## [Exercise brief]
Pictures aside, repeat every entry exactly.

## [Extracted records]
Start of Block

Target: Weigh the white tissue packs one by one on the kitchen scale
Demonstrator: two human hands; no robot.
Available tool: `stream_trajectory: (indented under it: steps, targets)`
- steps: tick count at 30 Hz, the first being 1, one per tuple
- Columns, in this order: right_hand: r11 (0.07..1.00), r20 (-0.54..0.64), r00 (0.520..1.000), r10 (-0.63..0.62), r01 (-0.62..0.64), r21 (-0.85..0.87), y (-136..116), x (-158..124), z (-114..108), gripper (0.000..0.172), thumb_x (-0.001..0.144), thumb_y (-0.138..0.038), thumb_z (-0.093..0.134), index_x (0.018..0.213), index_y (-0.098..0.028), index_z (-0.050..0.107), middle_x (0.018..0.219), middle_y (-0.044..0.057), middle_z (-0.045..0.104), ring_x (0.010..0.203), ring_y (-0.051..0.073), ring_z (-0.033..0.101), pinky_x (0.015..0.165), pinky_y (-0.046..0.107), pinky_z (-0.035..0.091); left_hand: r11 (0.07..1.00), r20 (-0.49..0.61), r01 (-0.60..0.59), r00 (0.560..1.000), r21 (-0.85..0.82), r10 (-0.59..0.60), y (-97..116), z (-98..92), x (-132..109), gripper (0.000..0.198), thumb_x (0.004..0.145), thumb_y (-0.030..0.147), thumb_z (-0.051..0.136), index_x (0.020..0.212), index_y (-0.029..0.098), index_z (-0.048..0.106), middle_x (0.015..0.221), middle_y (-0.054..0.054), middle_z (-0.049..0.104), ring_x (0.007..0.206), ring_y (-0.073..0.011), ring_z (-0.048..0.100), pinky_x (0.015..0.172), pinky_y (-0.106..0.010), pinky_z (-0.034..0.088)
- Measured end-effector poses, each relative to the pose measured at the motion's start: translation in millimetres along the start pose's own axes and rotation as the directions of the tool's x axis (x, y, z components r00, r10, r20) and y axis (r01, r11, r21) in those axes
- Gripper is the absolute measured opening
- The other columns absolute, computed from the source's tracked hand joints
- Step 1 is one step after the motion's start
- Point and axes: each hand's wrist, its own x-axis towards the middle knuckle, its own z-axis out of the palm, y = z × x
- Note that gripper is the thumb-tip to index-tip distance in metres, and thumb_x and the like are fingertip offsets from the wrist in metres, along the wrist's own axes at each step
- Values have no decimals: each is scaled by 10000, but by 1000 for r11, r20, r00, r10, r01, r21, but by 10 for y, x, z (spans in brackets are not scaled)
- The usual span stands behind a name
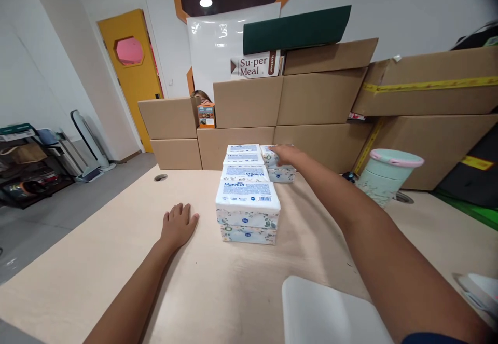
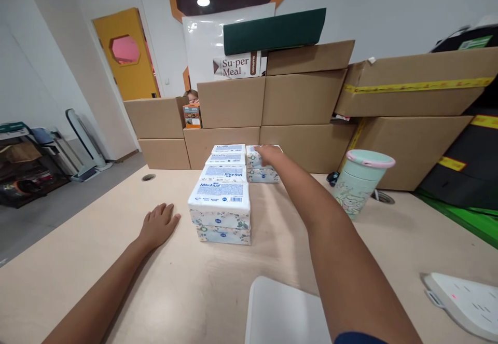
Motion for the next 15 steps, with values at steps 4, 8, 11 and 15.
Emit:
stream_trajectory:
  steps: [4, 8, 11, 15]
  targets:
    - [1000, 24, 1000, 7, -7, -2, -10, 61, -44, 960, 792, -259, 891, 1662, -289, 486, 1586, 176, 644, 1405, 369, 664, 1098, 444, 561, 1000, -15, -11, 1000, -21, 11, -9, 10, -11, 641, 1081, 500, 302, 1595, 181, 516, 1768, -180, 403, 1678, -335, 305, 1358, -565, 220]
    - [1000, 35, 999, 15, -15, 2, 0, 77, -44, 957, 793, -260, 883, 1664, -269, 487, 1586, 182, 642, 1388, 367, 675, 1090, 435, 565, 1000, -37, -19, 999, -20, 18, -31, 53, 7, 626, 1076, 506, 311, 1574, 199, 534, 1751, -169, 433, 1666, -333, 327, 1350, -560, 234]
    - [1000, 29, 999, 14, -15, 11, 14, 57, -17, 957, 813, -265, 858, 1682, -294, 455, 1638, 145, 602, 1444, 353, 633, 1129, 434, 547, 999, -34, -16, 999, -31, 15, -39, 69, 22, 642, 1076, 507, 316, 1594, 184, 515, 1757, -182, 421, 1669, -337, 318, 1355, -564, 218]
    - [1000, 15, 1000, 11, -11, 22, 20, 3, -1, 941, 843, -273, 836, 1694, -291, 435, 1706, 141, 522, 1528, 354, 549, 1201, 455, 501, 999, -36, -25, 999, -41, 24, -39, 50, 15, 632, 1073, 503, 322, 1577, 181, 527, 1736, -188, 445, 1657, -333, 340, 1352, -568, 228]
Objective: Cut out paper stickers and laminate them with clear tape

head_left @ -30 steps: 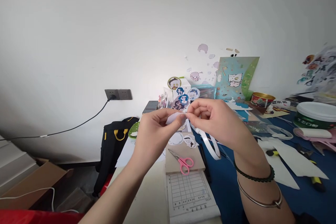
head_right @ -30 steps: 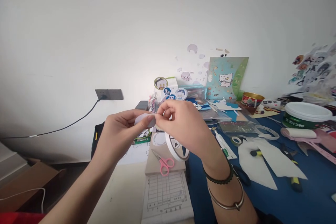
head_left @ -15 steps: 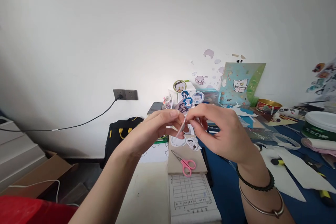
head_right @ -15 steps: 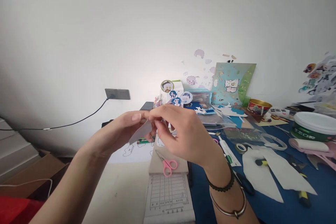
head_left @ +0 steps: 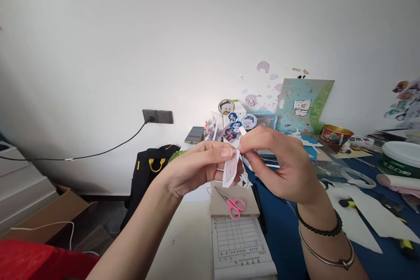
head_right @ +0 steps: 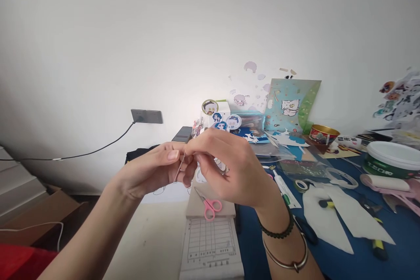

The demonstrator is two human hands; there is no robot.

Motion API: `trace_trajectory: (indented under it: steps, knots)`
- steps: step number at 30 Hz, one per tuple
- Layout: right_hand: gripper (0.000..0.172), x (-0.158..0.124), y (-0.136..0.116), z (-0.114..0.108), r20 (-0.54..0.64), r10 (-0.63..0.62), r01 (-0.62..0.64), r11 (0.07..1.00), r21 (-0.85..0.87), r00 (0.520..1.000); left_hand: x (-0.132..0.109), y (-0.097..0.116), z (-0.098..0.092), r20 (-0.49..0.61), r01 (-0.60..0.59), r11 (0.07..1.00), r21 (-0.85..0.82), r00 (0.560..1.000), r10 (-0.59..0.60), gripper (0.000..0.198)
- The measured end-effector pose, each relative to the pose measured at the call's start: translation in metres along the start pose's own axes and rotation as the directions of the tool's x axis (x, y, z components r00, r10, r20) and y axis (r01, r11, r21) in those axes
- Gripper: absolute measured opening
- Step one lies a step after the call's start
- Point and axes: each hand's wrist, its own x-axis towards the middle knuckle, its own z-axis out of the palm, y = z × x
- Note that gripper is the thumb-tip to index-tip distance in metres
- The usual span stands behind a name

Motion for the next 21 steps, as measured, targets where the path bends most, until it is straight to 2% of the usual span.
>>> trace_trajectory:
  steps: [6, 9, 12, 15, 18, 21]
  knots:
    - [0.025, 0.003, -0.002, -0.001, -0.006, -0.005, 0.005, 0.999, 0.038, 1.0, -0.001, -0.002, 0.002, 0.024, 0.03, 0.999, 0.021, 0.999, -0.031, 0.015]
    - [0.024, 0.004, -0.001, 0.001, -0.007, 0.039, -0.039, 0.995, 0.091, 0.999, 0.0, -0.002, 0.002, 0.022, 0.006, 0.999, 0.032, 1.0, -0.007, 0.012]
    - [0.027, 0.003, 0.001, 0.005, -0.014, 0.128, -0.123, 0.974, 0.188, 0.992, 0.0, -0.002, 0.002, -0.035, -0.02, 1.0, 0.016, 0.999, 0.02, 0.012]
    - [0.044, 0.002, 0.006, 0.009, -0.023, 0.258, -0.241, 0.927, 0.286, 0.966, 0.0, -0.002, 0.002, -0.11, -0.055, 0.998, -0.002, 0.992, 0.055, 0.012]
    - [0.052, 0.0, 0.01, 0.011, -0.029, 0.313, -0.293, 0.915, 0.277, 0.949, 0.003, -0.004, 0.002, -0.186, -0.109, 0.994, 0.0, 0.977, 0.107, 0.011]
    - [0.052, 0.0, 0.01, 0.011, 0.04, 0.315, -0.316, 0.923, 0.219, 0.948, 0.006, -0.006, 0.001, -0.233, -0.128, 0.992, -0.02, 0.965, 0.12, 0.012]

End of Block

## [Solution]
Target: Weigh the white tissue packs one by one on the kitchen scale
Demonstrator: two human hands; no robot.
Available tool: `stream_trajectory: (indented under it: steps, targets)`
- steps: tick count at 30 Hz, the first being 1, one per tuple
- Columns, in this order: right_hand: r11 (0.07..1.00), r20 (-0.54..0.64), r00 (0.520..1.000), r10 (-0.63..0.62), r01 (-0.62..0.64), r21 (-0.85..0.87), y (-136..116), x (-158..124), z (-114..108), gripper (0.000..0.172), thumb_x (-0.001..0.144), thumb_y (-0.138..0.038), thumb_z (-0.093..0.134), index_x (0.018..0.213), index_y (-0.098..0.028), index_z (-0.050..0.107), middle_x (0.018..0.219), middle_y (-0.044..0.057), middle_z (-0.045..0.104), ring_x (0.010..0.203), ring_y (-0.051..0.073), ring_z (-0.033..0.101), pinky_x (0.015..0.165), pinky_y (-0.046..0.107), pinky_z (-0.035..0.091); left_hand: r11 (0.07..1.00), r20 (-0.49..0.61), r01 (-0.60..0.59), r00 (0.560..1.000), r21 (-0.85..0.82), r10 (-0.59..0.60), y (-97..116), z (-98..92), x (-132..109), gripper (0.000..0.198), thumb_x (0.004..0.145), thumb_y (-0.030..0.147), thumb_z (-0.051..0.136), index_x (0.020..0.212), index_y (-0.029..0.098), index_z (-0.048..0.106), middle_x (0.015..0.221), middle_y (-0.054..0.054), middle_z (-0.049..0.104), ring_x (0.007..0.206), ring_y (-0.073..0.011), ring_z (-0.048..0.100), pinky_x (0.015..0.172), pinky_y (-0.106..0.010), pinky_z (-0.034..0.088)
- Measured end-effector poses, each relative to the pose measured at the motion's start: translation in millimetres along the start pose's own axes and rotation as the directions of the tool's x axis (x, y, z components r00, r10, r20) and y axis (r01, r11, r21) in those axes
- Gripper is the absolute measured opening
- The other columns absolute, computed from the source's tracked hand joints
- Step 1 is one step after the motion's start
- Point and axes: each hand's wrist, its own x-axis towards the middle knuckle, its own z-axis out of the palm, y = z × x
- Note that gripper is the thumb-tip to index-tip distance in metres, and thumb_x and the like are fingertip offsets from the wrist in metres, along the wrist's own axes at each step
- Values have no decimals: each is scaled by 10000, but by 1000 for r11, r20, r00, r10, r01, r21, but by 10 for y, x, z (spans in brackets are not scaled)
- The usual span stands behind a name
Motion for the next 15 steps, with values at steps 4, 8, 11 and 15.
Emit:
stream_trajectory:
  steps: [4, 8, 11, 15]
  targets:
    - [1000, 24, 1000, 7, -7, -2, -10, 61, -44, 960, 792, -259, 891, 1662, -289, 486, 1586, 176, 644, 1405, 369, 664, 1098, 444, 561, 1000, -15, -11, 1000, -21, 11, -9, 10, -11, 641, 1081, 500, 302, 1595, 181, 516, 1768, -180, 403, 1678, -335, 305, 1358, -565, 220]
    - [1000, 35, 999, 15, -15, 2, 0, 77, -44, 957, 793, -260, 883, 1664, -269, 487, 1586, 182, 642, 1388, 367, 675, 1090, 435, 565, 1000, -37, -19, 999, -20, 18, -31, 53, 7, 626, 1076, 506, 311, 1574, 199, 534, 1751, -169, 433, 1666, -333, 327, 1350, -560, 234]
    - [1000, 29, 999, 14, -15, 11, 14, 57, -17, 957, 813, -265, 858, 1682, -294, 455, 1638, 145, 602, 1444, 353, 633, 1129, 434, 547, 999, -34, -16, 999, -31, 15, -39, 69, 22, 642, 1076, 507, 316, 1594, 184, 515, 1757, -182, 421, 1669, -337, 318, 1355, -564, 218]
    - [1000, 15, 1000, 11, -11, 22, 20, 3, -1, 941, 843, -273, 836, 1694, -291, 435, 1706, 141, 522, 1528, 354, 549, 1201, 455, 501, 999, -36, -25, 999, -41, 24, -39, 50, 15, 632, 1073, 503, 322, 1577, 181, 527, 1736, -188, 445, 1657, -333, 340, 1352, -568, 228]
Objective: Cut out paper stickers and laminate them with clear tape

head_left @ -30 steps: 
head_right @ -30 steps: 
head_left @ -15 steps: 
head_right @ -15 steps: 
head_left @ +0 steps: 
head_right @ +0 steps: 

The demonstrator is two human hands; there is no robot.

Motion API: `trace_trajectory: (indented under it: steps, knots)`
- steps: step number at 30 Hz, one per tuple
- Layout: right_hand: gripper (0.000..0.172), x (-0.158..0.124), y (-0.136..0.116), z (-0.114..0.108), r20 (-0.54..0.64), r10 (-0.63..0.62), r01 (-0.62..0.64), r11 (0.07..1.00), r21 (-0.85..0.87), r00 (0.520..1.000); left_hand: x (-0.132..0.109), y (-0.097..0.116), z (-0.098..0.092), r20 (-0.49..0.61), r01 (-0.60..0.59), r11 (0.07..1.00), r21 (-0.85..0.82), r00 (0.560..1.000), r10 (-0.59..0.60), gripper (0.000..0.198)
- The measured end-effector pose, each relative to the pose measured at the call's start: translation in metres along the start pose's own axes and rotation as the directions of the tool's x axis (x, y, z components r00, r10, r20) and y axis (r01, r11, r21) in those axes
- Gripper: absolute measured opening
- Step one lies a step after the call's start
- Point and axes: each hand's wrist, its own x-axis towards the middle knuckle, its own z-axis out of the palm, y = z × x
- Note that gripper is the thumb-tip to index-tip distance in metres
- The usual span stands behind a name

Motion for the next 21 steps, as measured, targets where the path bends most, until it is straight to 2% of the usual span.
>>> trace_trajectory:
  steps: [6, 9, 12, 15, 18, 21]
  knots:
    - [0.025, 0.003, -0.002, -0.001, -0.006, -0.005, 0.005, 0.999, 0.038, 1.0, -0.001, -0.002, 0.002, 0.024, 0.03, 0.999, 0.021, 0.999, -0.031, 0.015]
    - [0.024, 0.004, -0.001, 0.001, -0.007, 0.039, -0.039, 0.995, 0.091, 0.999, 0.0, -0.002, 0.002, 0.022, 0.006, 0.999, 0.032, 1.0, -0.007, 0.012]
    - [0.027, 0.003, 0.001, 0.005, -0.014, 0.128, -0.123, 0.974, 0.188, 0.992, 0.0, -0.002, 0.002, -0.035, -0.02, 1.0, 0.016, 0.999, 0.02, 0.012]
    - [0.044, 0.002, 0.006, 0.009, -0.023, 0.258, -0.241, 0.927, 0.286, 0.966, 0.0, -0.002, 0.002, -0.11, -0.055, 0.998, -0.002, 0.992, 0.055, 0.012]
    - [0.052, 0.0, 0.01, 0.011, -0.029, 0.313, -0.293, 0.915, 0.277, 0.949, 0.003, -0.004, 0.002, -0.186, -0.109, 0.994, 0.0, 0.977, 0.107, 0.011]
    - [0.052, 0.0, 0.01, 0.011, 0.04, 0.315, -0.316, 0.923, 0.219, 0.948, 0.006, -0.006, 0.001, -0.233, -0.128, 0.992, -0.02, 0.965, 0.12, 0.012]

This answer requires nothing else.